**ASSIGNED TASK**
The answer must be every line below that contains the string "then".
◇ ◇ ◇ ◇ ◇ ◇ ◇
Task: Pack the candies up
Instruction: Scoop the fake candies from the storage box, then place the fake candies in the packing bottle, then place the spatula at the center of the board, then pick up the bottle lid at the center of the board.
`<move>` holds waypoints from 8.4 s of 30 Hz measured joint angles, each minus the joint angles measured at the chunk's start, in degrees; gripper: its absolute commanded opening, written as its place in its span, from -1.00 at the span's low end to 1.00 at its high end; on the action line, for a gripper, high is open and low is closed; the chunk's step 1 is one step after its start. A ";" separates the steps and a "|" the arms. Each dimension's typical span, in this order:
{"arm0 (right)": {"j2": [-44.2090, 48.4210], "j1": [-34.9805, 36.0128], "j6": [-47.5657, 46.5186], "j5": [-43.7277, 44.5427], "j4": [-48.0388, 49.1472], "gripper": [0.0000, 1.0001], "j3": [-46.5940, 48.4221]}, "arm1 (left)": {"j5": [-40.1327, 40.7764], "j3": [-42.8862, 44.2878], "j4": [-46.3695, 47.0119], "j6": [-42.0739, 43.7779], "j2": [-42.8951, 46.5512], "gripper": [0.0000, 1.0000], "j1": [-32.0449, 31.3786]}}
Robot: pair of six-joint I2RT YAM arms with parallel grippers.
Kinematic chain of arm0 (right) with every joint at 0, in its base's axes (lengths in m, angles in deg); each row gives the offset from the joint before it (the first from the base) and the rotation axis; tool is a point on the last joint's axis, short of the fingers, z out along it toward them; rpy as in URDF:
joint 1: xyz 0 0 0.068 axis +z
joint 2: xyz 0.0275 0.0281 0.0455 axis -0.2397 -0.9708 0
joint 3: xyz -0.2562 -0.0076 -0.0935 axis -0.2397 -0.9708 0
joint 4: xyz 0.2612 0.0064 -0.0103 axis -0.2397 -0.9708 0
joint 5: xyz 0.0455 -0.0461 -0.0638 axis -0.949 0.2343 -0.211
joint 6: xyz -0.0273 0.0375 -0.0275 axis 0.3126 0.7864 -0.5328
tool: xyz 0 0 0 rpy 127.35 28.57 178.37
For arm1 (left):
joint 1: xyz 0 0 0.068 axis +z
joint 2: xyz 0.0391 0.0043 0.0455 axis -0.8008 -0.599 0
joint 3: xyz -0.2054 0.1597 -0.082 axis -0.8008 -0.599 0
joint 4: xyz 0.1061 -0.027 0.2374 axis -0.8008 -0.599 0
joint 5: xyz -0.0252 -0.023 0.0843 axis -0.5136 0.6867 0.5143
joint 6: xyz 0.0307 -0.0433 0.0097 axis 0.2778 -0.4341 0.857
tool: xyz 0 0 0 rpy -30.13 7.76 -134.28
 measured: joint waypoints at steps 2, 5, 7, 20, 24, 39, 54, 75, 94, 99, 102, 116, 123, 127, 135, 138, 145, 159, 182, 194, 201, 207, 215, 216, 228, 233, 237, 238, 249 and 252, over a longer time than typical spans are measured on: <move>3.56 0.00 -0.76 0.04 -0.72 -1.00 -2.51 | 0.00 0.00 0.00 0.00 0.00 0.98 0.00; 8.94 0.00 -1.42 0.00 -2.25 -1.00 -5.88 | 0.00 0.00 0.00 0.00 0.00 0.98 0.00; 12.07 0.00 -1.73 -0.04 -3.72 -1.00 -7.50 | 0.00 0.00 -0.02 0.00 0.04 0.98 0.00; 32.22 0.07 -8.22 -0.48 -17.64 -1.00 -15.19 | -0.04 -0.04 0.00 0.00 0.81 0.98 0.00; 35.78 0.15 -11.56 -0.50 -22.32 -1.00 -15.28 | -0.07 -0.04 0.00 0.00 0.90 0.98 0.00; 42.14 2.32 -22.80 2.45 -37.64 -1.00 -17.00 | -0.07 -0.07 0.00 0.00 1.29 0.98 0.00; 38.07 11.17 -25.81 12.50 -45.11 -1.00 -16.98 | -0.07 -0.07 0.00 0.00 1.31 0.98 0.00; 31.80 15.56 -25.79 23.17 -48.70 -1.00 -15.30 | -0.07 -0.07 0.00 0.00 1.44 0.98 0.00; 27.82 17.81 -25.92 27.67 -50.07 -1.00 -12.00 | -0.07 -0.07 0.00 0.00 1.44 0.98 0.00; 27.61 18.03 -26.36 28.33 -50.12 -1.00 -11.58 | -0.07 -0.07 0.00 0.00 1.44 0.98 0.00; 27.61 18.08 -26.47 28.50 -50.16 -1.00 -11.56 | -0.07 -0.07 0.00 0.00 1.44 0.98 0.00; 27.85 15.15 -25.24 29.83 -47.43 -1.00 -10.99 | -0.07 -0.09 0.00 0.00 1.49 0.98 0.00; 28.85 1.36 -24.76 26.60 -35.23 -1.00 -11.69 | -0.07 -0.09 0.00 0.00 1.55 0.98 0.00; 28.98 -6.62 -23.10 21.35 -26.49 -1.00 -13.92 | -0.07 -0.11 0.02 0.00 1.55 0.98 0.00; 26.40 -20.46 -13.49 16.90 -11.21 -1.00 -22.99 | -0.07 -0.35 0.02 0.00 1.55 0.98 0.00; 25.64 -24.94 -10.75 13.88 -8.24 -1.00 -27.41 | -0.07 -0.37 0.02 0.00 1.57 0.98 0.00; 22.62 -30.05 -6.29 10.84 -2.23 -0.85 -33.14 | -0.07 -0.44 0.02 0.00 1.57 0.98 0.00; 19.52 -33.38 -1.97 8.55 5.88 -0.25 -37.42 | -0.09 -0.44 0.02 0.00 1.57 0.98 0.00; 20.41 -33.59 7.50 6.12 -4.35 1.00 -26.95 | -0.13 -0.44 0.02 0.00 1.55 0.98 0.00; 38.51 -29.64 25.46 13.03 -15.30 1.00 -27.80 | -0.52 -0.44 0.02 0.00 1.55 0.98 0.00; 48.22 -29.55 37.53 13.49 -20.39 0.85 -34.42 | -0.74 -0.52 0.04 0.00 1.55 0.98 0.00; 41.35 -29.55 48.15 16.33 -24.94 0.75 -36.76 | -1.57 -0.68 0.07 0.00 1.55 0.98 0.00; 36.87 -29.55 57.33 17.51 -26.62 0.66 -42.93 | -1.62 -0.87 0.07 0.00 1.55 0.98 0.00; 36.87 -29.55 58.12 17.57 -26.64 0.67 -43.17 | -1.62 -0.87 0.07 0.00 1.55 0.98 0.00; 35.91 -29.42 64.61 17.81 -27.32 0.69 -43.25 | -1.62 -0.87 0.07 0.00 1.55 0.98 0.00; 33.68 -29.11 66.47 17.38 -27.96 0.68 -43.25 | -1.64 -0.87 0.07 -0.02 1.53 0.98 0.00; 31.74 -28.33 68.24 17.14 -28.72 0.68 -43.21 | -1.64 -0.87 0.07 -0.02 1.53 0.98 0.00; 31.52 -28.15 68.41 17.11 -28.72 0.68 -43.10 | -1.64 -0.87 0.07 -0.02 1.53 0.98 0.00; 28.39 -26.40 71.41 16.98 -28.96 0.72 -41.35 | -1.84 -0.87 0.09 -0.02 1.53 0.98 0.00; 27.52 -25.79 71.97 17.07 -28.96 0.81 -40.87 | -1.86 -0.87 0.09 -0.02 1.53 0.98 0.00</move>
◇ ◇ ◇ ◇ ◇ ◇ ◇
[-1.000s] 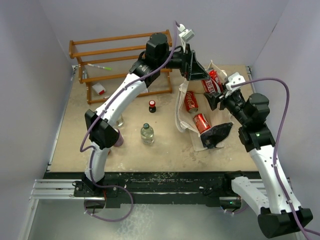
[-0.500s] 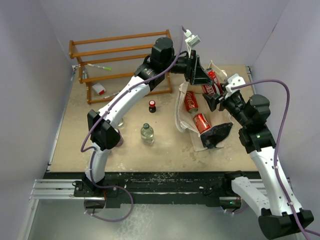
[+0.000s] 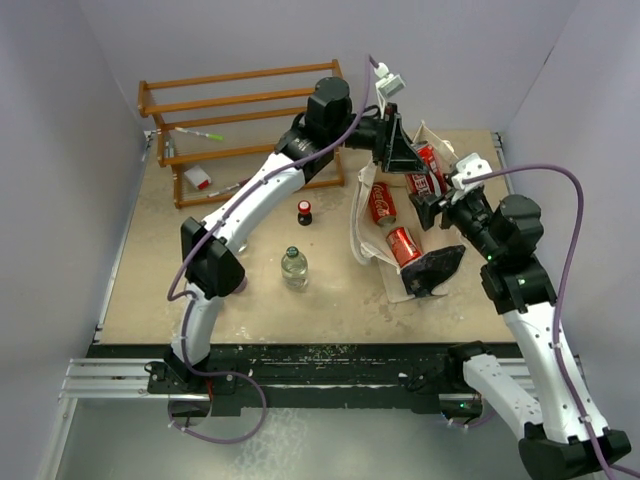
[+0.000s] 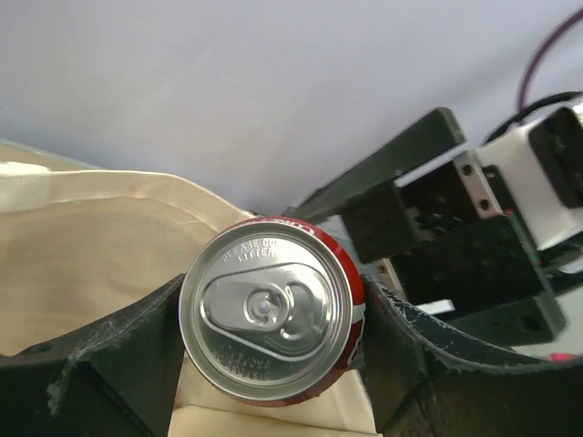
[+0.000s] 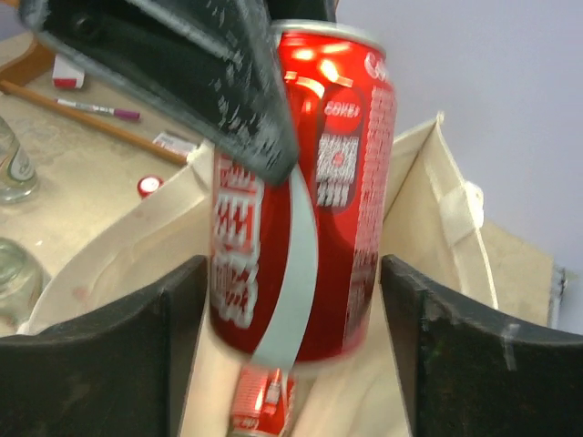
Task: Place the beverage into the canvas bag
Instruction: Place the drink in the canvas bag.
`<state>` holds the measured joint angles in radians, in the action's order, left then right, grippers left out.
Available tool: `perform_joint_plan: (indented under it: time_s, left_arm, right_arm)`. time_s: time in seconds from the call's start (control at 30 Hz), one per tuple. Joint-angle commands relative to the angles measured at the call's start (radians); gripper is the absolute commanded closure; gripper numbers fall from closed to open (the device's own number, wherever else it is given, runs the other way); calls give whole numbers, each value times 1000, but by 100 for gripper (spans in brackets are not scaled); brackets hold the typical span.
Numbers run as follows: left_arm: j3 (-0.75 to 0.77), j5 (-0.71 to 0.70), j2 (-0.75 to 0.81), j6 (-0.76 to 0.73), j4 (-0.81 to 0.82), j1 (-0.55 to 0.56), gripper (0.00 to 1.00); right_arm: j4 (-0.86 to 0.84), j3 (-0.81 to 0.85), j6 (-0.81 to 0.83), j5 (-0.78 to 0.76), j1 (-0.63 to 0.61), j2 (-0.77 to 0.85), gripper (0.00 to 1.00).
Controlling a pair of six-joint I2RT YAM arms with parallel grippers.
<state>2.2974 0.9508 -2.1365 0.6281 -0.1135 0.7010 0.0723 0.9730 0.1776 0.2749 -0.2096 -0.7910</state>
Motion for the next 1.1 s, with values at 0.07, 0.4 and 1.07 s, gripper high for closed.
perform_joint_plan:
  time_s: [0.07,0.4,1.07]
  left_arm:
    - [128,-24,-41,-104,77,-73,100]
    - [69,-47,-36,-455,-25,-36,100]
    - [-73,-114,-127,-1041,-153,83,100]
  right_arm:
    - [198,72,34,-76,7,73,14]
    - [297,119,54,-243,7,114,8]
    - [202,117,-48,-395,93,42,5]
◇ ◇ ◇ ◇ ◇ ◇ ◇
**RESPONSE FOR THIS EXERCISE**
Instruction: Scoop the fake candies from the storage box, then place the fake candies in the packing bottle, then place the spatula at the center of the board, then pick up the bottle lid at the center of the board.
`<state>` holds the measured joint angles in radians, in the action's order, left then right, grippers left out.

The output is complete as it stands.